I’m grateful for that.

At school one of my responsibilities is helping interested students find a yeshivah or seminary or other gap-year program that fits them, and recently I encouraged a young woman to sit in on a presentation, and she was at first unsure if the meeting was worth her time, but left the meeting thinking that she was in love with the school and she absolutely wanted to go there, so my small effort helped open a student’s eyes to some new possibility for her, which is sort of the best thing a teacher can do with their life, and I’m grateful for that.

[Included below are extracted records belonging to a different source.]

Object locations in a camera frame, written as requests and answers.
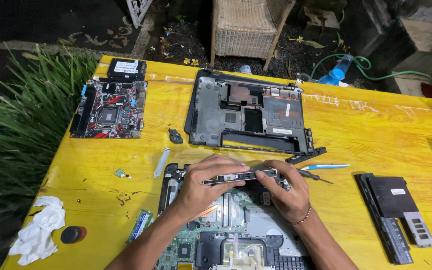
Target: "wicker chair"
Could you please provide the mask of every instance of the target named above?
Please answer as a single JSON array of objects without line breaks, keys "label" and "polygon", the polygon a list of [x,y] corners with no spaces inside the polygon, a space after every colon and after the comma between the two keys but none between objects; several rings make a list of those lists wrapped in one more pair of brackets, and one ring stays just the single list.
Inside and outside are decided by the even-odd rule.
[{"label": "wicker chair", "polygon": [[268,69],[279,34],[296,0],[213,0],[211,67],[215,55],[266,59]]}]

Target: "scratched table surface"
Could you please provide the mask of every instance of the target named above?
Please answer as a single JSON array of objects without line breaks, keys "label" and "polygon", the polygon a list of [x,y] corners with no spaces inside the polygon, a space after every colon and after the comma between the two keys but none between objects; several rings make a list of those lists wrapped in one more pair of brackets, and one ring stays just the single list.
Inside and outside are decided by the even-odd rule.
[{"label": "scratched table surface", "polygon": [[[95,72],[105,77],[111,57]],[[189,145],[183,126],[198,69],[147,62],[147,100],[141,139],[72,139],[66,132],[38,196],[56,196],[66,210],[66,226],[84,226],[87,236],[75,244],[53,232],[58,251],[28,266],[20,255],[8,256],[1,267],[12,269],[103,269],[125,246],[141,209],[157,212],[162,177],[153,173],[163,150],[168,163],[195,163],[218,153],[239,161],[277,159],[290,155]],[[290,80],[261,77],[275,83]],[[432,234],[432,99],[377,91],[303,83],[304,122],[314,145],[327,153],[311,164],[351,164],[344,169],[315,170],[334,185],[308,179],[311,203],[336,241],[360,269],[432,269],[432,247],[411,245],[414,264],[388,262],[356,182],[355,173],[401,176]],[[183,144],[172,144],[168,127]],[[132,179],[113,173],[124,170]],[[118,195],[126,199],[121,206]],[[32,207],[28,214],[40,210]],[[32,220],[27,217],[24,226]]]}]

And you know that one time in a hundred when, despite your sock drawer being a total mess you find that second matching argyle sock right away?

I’m grateful for that.

And you know when you come home from shul Friday night and it was freezing outside and your glasses fog up when you come in because your house is warm and it smells like your wife’s amazing challah, and your teenage daughter fell asleep on the couch reading, but she comes to the table the first time you ask (which could totally happen) and the Shabbos table is a really ordinary piece of some beautiful infinity?

And also, warm chocolate chip cookies. I’m grateful for that too.

And this year, the weather on Sukkot was beautiful and none of my students was sent to chocolate jail in Hershey Park (which is a real thing, but a story for a different time), and we got to spend a great yom tov meal with old friends who live far away, but are always very close because space and time work differently in your heart than they do in the three-dimensional universe, and I’m grateful for that.

I’m fully aware that Thanksgiving Day is not something that’s really part of the zeitgeist of my neighborhood. Either because its first adherents weren’t Jewish and so it was a not-Jewish holiday when it began and therefore it still has not-Jewish holiday vibes, OR because, by adding something to our calendar that isn’t explicitly from the Torah, it means that we are not wholly Torah Jews. Or maybe it’s just because logistically, it’s difficult or just odd to make a big meal right before Shabbos. Whatever the reason, Thanksgiving isn’t really part of the mainstream in my world. But I love Thanksgiving and I have the hat to prove it. PJC

Rabbi Mordechai Soskil has been teaching Torah for more than 25 years. Currently he is the Associate Principal of the High School at Beth Tfiloh Dahan Community School. He is also the author of a highly regarded book on faith and hashkafa titled “Questions Obnoxious Jewish Teenagers Ask.” He and his wife Allison have 6 children and a blessedly expanding herd of grandchildren. This first appeared on The Times of Israel.